--- START ---
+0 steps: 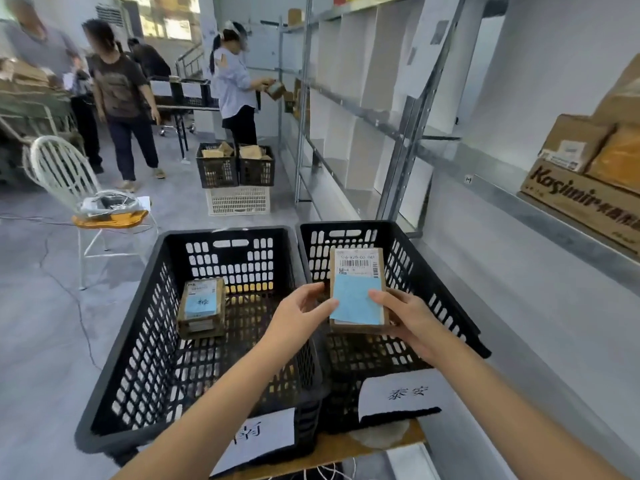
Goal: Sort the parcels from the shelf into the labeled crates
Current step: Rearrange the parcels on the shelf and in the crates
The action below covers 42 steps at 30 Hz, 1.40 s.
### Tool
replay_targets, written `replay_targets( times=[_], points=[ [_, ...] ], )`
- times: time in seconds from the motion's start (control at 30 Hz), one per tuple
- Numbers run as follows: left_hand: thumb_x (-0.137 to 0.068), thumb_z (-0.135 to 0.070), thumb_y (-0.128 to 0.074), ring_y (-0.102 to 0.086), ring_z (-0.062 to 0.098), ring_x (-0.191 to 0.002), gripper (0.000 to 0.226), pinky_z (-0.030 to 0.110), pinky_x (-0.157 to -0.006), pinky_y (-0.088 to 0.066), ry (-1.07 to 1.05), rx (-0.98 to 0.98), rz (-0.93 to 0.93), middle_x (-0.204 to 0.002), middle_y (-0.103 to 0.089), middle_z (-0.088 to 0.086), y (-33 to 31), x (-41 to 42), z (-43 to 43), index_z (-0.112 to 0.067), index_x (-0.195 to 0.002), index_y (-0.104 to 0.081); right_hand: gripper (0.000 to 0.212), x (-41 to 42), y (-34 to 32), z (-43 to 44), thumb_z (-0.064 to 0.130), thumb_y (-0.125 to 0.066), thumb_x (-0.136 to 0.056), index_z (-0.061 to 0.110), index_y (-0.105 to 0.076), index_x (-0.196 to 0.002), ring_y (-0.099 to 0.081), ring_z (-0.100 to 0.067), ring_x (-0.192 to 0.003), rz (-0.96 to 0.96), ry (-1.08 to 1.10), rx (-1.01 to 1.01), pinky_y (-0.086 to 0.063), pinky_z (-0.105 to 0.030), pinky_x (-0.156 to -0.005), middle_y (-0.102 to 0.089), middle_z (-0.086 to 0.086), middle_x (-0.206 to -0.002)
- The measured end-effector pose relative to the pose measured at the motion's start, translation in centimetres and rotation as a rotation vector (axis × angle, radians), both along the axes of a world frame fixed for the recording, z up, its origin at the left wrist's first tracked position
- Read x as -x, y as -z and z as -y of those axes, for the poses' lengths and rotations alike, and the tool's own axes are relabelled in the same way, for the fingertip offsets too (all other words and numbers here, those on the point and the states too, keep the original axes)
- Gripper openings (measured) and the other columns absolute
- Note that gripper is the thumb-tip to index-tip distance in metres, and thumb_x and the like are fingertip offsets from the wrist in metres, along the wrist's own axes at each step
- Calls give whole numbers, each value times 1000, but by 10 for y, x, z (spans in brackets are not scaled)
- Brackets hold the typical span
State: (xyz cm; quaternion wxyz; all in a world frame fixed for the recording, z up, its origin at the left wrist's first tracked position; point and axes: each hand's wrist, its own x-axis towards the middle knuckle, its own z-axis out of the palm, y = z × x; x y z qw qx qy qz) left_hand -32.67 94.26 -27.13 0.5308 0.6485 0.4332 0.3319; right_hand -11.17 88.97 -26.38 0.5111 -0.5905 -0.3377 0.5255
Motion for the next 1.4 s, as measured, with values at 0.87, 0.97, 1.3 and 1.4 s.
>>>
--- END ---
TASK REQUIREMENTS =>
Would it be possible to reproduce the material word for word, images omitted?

SOLUTION TO THIS EXERCISE =>
+0 steps: 
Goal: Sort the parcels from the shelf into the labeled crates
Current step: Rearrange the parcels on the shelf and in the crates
The action below covers 42 steps at 30 Hz, 1.40 s.
### Tool
replay_targets, written `replay_targets( times=[_], points=[ [_, ...] ], )`
- times: time in seconds from the motion's start (control at 30 Hz), one per tuple
- Numbers run as follows: left_hand: thumb_x (-0.137 to 0.068), thumb_z (-0.135 to 0.070), thumb_y (-0.128 to 0.074), ring_y (-0.102 to 0.086), ring_z (-0.062 to 0.098), ring_x (-0.191 to 0.002), gripper (0.000 to 0.226), pinky_z (-0.030 to 0.110), pinky_x (-0.157 to -0.006), pinky_y (-0.088 to 0.066), ry (-1.07 to 1.05), rx (-0.98 to 0.98), rz (-0.93 to 0.93), middle_x (-0.204 to 0.002), middle_y (-0.103 to 0.089), middle_z (-0.088 to 0.086), y (-33 to 31), x (-41 to 42), z (-43 to 43), index_z (-0.112 to 0.067), index_x (-0.195 to 0.002), index_y (-0.104 to 0.081); right_hand: gripper (0.000 to 0.212), x (-41 to 42), y (-34 to 32), z (-43 to 44), thumb_z (-0.064 to 0.130), thumb_y (-0.125 to 0.066), thumb_x (-0.136 to 0.056), index_z (-0.061 to 0.110), index_y (-0.105 to 0.076), index_x (-0.196 to 0.002), ring_y (-0.099 to 0.081), ring_z (-0.100 to 0.067), ring_x (-0.192 to 0.003), rz (-0.96 to 0.96), ry (-1.08 to 1.10), rx (-1.01 to 1.01), pinky_y (-0.086 to 0.063), pinky_z (-0.105 to 0.030), pinky_x (-0.156 to -0.005), middle_y (-0.102 to 0.089), middle_z (-0.086 to 0.086), middle_x (-0.206 to -0.002)
- The measured end-effector pose relative to the pose measured at the motion's start, translation in centimetres and rotation as a rotation vector (axis × angle, radians), both along the axes of a world frame fixed for the recording, z up, its origin at the left wrist's first tracked position
- Read x as -x, y as -z and z as -y of those axes, for the poses' lengths and rotations alike, and the tool's own axes are relabelled in the same way, for the fingertip offsets too (all other words and numbers here, those on the point and the states too, keep the original axes)
- Gripper openings (measured) and the other columns absolute
- Note that gripper is the thumb-tip to index-tip distance in metres, and thumb_x and the like are fingertip offsets from the wrist in metres, along the wrist's own axes at each step
- Calls give whole numbers, each value times 1000, but by 10 for y, x, z (spans in brackets are not scaled)
- Brackets hold the typical span
State: (xyz cm; quaternion wxyz; all in a world frame fixed for the recording, z up, its origin at the left wrist's first tracked position; point and axes: each hand's wrist, its own x-axis towards the middle knuckle, its own z-axis out of the palm, y = z × x; x y z qw qx qy qz) left_hand -32.67 94.26 -27.13 0.5308 0.6485 0.4332 0.3319; right_hand -11.17 88.97 -26.38 0.5111 -0.5905 -0.3377 0.5255
Motion for the next 1.4 s, as measured, with values at 0.87, 0.97, 1.3 and 1.4 s.
>>>

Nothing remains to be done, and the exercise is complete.